*Activity*
If a line in the entries below contains "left", copy it.

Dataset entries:
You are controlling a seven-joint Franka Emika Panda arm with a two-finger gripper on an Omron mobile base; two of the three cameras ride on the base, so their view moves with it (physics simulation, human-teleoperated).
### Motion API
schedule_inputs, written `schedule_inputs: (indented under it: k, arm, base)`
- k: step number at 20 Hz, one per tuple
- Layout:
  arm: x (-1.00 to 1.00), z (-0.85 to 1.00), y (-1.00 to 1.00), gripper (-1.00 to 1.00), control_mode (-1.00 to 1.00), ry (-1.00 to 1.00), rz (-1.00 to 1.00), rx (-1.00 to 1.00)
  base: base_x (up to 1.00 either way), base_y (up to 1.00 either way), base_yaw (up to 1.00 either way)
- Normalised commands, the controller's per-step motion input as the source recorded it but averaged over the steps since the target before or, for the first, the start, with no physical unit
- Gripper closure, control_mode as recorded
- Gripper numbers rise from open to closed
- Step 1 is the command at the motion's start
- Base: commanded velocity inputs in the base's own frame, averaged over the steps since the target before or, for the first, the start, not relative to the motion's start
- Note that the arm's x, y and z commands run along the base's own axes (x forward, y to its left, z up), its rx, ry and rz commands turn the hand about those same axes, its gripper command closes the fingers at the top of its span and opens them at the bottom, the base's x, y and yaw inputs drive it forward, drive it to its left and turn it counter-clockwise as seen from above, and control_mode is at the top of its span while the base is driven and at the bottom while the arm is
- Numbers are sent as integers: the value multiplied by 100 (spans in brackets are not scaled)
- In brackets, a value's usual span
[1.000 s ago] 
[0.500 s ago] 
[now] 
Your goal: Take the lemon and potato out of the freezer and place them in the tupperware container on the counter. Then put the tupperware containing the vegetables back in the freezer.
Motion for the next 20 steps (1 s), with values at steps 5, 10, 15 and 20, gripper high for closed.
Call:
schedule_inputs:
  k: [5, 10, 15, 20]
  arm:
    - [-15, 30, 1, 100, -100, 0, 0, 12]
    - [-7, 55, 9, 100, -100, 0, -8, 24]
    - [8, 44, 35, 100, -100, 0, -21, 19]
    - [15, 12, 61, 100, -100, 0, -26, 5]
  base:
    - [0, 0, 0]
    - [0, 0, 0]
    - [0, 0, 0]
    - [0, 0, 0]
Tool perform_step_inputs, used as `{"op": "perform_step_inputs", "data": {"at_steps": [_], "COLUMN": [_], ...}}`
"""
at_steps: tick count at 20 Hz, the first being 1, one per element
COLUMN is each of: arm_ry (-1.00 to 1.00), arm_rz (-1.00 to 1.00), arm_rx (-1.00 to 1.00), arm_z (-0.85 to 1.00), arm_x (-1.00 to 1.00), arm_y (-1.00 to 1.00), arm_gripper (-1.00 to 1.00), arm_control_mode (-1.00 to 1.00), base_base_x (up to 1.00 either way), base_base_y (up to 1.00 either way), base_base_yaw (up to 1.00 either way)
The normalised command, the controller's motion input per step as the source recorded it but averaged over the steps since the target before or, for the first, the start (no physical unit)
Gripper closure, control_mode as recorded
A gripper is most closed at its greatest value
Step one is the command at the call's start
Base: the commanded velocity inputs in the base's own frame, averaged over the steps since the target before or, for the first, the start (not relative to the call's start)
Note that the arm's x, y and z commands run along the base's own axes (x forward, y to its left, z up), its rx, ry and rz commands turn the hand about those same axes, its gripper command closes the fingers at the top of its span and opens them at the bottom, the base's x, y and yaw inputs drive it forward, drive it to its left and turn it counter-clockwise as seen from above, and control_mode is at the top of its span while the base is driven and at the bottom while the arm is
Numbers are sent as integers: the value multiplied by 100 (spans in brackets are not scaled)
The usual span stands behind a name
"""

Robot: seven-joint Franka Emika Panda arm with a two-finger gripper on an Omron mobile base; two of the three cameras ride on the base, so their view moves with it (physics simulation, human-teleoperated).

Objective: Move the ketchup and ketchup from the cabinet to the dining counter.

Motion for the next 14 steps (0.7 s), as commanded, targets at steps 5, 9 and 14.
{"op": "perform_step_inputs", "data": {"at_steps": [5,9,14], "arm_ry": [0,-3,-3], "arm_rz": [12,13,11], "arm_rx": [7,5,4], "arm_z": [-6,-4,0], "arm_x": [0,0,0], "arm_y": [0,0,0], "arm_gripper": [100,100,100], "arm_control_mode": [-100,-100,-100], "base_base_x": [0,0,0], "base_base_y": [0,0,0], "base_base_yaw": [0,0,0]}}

*Exercise output*
- Note that the arm's x, y and z commands run along the base's own axes (x forward, y to its left, z up), its rx, ry and rz commands turn the hand about those same axes, its gripper command closes the fingers at the top of its span and opens them at the bottom, the base's x, y and yaw inputs drive it forward, drive it to its left and turn it counter-clockwise as seen from above, and control_mode is at the top of its span while the base is driven and at the bottom while the arm is
Note that the arm's x, y and z commands run along the base's own axes (x forward, y to its left, z up), its rx, ry and rz commands turn the hand about those same axes, its gripper command closes the fingers at the top of its span and opens them at the bottom, the base's x, y and yaw inputs drive it forward, drive it to its left and turn it counter-clockwise as seen from above, and control_mode is at the top of its span while the base is driven and at the bottom while the arm is

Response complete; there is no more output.